On Friday, December 18, 2015 Congress approved a $1.8 trillion spending and tax bill. The bill is entitled the referred to as the “Consolidated Appropriations Act 2016.” (CAA)1 more commonly referred to as the “Omnibus Spending Bill.”
The Act was extensive and received considerable press coverage with strong commentary for and against items included. One of the areas that did not receive much public attention was the inclusion in the CAA of the “Cybersecurity Information Sharing Act” (CISA) related to cybersecurity and the healthcare industry.2 Part of the reason for addressing cybersecurity in this bill is the difficulty in guarding against the increasing attacks on protected health information (PHI).

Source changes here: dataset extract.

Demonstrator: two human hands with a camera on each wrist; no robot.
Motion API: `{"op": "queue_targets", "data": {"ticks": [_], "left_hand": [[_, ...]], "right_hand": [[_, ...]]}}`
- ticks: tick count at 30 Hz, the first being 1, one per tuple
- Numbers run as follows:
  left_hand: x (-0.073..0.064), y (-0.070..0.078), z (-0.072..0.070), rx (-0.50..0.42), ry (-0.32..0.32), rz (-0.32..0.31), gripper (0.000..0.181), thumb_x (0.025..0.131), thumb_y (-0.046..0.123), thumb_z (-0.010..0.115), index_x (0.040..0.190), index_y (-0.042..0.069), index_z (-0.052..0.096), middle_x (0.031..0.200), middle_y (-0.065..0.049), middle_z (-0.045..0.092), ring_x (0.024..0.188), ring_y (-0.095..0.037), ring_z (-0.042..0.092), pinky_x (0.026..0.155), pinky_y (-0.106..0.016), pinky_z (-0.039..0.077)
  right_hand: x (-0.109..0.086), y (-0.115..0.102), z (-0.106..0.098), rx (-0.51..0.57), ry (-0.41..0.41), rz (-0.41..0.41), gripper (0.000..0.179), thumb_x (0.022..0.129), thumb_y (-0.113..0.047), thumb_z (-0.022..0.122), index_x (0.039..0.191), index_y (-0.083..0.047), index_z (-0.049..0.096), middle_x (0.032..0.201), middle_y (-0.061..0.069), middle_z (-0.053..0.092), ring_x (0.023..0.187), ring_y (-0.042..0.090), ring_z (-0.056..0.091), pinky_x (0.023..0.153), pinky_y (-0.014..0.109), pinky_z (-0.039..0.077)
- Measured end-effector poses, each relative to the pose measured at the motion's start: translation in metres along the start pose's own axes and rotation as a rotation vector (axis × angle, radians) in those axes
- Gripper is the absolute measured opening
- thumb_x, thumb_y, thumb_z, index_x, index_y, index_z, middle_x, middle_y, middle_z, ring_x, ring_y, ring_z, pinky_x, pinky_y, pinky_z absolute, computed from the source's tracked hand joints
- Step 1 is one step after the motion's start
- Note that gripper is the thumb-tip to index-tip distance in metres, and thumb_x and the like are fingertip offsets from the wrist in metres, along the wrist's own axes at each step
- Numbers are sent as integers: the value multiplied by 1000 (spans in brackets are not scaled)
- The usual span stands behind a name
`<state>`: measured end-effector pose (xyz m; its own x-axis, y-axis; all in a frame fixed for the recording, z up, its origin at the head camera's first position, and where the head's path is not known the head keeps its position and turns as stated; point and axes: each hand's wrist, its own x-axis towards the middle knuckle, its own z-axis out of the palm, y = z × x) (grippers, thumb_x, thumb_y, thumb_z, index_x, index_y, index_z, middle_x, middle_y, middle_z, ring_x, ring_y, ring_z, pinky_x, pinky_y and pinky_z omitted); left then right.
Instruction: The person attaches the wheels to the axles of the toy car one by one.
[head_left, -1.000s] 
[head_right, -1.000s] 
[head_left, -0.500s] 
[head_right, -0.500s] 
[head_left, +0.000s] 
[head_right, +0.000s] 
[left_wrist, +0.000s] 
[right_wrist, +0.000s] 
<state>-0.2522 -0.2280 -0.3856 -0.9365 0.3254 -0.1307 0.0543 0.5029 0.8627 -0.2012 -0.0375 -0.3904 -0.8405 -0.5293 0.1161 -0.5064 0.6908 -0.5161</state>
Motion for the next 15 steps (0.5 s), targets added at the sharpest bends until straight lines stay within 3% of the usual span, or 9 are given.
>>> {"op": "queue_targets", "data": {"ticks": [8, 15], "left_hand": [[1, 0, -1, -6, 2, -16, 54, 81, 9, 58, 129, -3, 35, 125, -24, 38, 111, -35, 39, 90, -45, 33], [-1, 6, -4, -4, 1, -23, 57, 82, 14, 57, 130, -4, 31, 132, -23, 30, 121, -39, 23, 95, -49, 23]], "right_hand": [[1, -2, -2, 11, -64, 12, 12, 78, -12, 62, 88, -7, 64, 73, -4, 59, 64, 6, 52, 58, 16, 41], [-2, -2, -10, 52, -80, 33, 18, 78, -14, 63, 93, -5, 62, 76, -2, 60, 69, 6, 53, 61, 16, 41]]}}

According to numerous studies, medical data breaches, a large number of which are criminal, are increasing at a rapid rate.3 The value of a patient’s medical information according to IT experts “… is worth 10 times more than [a] credit card number on the black market.”4 Given limited resources in many cases, the ability of healthcare providers to defend protected health information is less than adequate. In one report, half “…of all healthcare organizations, both Covered Entities (CEs) and BAs, have little or no confidence that they have the ability to detect all patient data loss or theft.”5
From the time of the very earliest Privacy Rule (published December 28, 2000 with required compliance by April 14, 20036 through the Omnibus Final Rule (published January 17, 2013 with compliance required by September 23, 2013), there has been a requirement under the HIPAA privacy and security regulations to protect individually identifiable health information that qualifies as protected health information (PHI).7 The Office for Civil Rights (OCR) has repeatedly made this requirement clear in the situation of violations with Resolution Agreements (RA) and Corrective Action Plans (CAP). In one large $800,000 settlement, the following statement was made: “As a covered entity under the HIPAA Privacy Rule” the CE “must appropriately and reasonably safeguard all protected health information in its possession, from the time it is acquired through its disposition.”8
In the CAA, funds for cybersecurity are to be made available to a number of areas including the IRS and Homeland Security.9 However, current attention to its application in the medical arena is in the form of the Act within an Act mentioned earlier, i.e. the CISA.10 Title I of the CISA is entitled “Cybersecurity Information Sharing” and discusses cybersecurity threats and security measures.11 There is a directive in Title I that “…the Director of National Intelligence, the Secretary of Homeland Security, the Secretary of Defense, and the Attorney General, in consultation with the heads of the appropriate Federal entities, shall jointly develop and issue procedures to facilitate and promote…” the timely sharing of threat indicators and defensive measures.12 Specifically, for healthcare a “Healthcare Industry Cybersecurity Task Force” will be established.13 This Cybersecurity Task Force will “…access current cyber threats faced by the healthcare industry.”14 The intent is the review of threats specific to healthcare, methods used by those attempting to obtain PHI, defensive methods used in other industries and to provide advice to healthcare providers.15
Help May Be On The Way
In spite of complaints about the expenditures of the CAA, it should be welcome news that some attention is being given to this medical information security problem. We obviously have yet to see the finalization in 2016 of the CSISA and any “Task Force” recommendations, but the results may be helpful. In the meantime all medical providers should give serious consideration to these increasing attacks on patient PHI and check their HIPAA policies, procedures, and training methods for compliance.